Before the near-football-field-length SuperBook screens last Saturday night, Beyers laments his shop’s exposure on the Nets, who blast the Bucks — and will do so again in Game 2.
The Twitter “bad stuff” to which he refers is golf. A few hours earlier, Jon Rahm withdrew from the Memorial, which he was leading by six strokes after three rounds, because of a positive coronavirus test.
Nonetheless, DraftKings, William Hill and others paid patrons who had bet on Rahm, despite his withdrawal, to win the tourney — a curious but not uncommon marketing ploy.
“A bad precedent,” Beyers said. “You can’t pay Rahm and pay whoever else wins, too.”
Ironic, many industry veterans say, because William Hill, in particular, is notorious for axing winners. I personally require more than two hands — and I retain all 10 digits — to count acquaintances that Hill has barred after mere $300 wins.
His opinions received some social-media blowback — what doesn’t? Like the SuperBook, Circa Sports didn’t reward Rahm backers. Circa director Matt Metcalf wrote that consistency, not subjectivity, is vital to a shop’s reputation.
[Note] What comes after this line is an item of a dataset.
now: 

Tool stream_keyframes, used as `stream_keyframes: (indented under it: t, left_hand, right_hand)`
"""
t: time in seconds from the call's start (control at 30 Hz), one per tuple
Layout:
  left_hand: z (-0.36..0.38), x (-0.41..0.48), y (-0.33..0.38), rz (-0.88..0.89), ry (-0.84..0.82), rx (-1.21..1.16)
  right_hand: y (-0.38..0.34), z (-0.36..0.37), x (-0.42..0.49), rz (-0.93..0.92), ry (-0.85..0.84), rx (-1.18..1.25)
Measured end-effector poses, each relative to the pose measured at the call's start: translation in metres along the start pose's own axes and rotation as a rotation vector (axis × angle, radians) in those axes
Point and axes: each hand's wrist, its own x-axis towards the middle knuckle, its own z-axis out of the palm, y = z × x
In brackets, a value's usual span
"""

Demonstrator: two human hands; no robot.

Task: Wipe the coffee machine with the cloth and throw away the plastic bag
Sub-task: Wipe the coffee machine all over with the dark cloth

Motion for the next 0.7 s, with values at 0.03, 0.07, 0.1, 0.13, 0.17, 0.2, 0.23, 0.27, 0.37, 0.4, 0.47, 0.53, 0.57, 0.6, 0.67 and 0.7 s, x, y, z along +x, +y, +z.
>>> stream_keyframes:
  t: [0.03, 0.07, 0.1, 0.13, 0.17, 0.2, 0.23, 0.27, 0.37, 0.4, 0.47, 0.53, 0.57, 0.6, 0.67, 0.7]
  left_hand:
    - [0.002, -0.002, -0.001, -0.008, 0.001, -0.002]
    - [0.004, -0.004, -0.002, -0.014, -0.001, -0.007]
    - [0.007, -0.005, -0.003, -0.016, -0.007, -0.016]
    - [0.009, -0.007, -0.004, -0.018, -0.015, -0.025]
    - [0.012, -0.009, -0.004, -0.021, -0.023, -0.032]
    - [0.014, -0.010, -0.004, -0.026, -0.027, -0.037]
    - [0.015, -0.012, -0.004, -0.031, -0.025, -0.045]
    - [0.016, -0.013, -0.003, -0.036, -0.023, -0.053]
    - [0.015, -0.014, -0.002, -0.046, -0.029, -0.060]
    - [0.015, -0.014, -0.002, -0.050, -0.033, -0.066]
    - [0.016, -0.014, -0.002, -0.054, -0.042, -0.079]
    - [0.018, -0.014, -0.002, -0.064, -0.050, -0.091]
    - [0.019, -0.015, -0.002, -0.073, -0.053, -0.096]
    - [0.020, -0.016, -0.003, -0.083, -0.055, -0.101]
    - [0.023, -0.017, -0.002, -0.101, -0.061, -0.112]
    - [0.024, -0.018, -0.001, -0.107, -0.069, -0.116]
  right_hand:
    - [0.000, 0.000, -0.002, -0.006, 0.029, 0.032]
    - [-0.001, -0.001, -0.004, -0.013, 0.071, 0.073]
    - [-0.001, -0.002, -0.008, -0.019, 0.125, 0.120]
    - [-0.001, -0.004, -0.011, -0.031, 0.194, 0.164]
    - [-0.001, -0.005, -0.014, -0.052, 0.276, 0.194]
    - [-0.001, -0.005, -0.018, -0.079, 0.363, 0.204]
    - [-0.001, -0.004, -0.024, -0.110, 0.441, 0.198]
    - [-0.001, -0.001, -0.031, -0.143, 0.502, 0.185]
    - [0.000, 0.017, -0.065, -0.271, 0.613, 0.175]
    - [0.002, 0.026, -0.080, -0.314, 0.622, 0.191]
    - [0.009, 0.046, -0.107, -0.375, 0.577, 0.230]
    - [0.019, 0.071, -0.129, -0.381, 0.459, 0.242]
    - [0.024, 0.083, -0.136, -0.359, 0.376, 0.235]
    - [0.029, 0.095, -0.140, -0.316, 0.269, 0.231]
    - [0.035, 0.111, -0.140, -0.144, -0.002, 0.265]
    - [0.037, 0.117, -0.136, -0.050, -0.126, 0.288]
“It’s clearly a loser,” Beyers said. “It’s right in [our] house rules. We’re more concerned about you betting here because you’re going to get a fair price, that you get a fair limit.”
Beyers was 13 when he first attended Churchill Downs, made his first bet on those ponies two years later. He was a senior at Clarksville High, playing for father-coach Rick Beyers, when sweat first fell from him in torrents in 1995.
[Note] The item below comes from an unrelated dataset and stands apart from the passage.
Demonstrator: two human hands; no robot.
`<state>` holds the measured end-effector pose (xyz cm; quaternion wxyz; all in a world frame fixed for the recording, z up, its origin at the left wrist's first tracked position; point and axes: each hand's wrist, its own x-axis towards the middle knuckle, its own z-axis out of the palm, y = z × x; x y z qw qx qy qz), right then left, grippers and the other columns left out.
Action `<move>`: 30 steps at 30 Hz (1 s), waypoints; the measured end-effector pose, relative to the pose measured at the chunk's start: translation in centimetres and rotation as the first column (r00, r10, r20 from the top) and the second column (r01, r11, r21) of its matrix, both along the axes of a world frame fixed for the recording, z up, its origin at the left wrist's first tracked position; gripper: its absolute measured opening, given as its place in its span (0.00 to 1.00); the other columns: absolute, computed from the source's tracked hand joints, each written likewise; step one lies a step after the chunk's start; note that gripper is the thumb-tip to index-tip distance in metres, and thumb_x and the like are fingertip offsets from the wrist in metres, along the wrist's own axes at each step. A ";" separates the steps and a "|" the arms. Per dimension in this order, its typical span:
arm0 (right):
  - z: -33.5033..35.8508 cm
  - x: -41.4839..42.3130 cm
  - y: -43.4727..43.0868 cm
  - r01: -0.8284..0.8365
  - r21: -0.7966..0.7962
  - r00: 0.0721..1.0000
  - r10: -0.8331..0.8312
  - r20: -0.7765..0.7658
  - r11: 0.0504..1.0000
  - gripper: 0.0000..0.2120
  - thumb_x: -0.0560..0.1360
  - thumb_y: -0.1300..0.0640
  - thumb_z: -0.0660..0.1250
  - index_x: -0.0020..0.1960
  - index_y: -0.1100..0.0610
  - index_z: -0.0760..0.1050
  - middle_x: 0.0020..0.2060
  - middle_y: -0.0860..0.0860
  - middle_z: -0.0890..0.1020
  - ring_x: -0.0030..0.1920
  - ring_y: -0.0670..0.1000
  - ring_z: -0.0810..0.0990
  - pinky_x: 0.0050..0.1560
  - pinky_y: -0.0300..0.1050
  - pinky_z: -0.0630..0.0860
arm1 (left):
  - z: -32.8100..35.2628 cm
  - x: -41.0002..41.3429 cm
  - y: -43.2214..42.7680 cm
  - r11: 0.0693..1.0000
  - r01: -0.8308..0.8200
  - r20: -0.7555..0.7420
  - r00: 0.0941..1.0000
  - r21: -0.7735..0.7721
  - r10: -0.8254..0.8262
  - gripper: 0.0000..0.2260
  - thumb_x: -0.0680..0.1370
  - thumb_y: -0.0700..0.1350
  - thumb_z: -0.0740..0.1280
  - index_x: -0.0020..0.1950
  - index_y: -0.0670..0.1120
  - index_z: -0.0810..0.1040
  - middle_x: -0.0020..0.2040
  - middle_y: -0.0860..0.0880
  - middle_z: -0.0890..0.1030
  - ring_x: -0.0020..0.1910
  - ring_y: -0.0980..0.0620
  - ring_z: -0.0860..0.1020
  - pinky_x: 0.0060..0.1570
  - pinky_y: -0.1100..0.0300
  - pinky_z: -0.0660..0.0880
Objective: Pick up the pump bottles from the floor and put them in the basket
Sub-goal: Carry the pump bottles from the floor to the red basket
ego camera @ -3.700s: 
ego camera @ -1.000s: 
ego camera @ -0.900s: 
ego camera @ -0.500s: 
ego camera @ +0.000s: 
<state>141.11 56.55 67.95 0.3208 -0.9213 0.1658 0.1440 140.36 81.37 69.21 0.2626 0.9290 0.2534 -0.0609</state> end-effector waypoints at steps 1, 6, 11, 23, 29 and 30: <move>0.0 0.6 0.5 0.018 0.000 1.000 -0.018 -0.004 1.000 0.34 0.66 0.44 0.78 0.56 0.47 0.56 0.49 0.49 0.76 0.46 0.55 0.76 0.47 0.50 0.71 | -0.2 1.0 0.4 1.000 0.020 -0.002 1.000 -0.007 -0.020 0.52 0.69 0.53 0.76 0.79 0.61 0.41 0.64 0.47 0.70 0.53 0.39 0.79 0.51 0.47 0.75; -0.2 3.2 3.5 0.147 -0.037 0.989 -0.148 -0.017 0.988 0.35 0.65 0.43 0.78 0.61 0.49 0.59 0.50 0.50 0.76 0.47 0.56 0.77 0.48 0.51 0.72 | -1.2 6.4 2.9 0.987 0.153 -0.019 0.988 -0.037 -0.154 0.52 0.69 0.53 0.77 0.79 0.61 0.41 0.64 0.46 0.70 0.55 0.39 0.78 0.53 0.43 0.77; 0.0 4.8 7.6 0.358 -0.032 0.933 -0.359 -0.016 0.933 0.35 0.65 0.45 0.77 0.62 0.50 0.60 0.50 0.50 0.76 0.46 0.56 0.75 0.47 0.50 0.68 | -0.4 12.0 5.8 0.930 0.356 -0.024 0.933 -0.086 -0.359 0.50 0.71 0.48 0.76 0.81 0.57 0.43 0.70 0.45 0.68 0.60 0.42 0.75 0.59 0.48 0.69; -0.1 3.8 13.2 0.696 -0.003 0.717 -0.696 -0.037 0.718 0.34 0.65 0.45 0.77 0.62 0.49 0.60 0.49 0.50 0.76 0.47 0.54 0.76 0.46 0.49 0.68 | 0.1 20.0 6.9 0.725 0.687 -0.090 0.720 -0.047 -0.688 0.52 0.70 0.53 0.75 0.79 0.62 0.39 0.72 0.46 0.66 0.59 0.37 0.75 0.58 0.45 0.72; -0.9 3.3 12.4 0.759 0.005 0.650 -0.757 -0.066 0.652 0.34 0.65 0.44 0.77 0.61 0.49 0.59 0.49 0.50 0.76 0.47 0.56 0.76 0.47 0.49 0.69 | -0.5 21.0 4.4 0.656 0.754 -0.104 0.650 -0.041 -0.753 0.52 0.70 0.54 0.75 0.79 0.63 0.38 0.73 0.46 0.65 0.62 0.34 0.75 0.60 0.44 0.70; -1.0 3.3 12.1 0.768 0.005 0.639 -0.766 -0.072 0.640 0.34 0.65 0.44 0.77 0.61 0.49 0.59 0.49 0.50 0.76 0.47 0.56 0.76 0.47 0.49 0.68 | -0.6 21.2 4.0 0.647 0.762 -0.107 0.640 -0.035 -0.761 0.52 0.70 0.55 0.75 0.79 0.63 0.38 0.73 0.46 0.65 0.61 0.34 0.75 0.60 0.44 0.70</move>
He had so idolized hoopster Rex Chapman that “Rex” became his nickname, how most know him today. He had two free throws from a technical foul in a sectional playoff game at Jeffersonville High.
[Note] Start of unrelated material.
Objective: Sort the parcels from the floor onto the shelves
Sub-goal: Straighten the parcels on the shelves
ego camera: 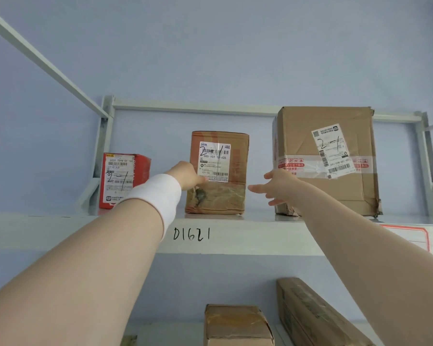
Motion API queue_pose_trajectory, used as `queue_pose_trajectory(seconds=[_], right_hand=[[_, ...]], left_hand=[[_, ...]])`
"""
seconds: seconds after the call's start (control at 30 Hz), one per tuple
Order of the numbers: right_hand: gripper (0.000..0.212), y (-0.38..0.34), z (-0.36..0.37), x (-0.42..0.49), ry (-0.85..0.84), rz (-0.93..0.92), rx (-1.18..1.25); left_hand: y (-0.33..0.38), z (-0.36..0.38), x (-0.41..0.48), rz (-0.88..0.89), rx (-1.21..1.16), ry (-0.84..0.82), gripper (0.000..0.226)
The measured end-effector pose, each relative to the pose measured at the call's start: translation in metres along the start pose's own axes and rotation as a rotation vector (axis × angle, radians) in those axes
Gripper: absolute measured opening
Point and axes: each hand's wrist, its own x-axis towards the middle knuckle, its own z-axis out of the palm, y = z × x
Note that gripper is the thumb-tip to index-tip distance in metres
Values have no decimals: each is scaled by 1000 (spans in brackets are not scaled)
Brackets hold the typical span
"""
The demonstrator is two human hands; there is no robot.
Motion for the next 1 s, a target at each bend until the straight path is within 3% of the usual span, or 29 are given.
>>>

Ninety percent of a crowd of 5,000 cheered for the home team. Boos rained down upon him. Some even howled, “Dad-eee’s boy! Dad-eee’s boy!” as he stood at the line, nobody else in the lane.
“Made one, missed one,” Beyers said. “I was rattled, not going to lie. I was 18.”
Monday, an off day, he researched Euro 2020, the grand soccer tournament that started Friday. He planned to “sweat the Royals” that night. The Angels would win 8-3.
“I sweat everything, but I like it,” said the man whose career has landed him in Hawaii, England, Gibraltar and Costa Rica. “That’s why I love the business. The odyssey has taken me where it has, and I have no complaints.”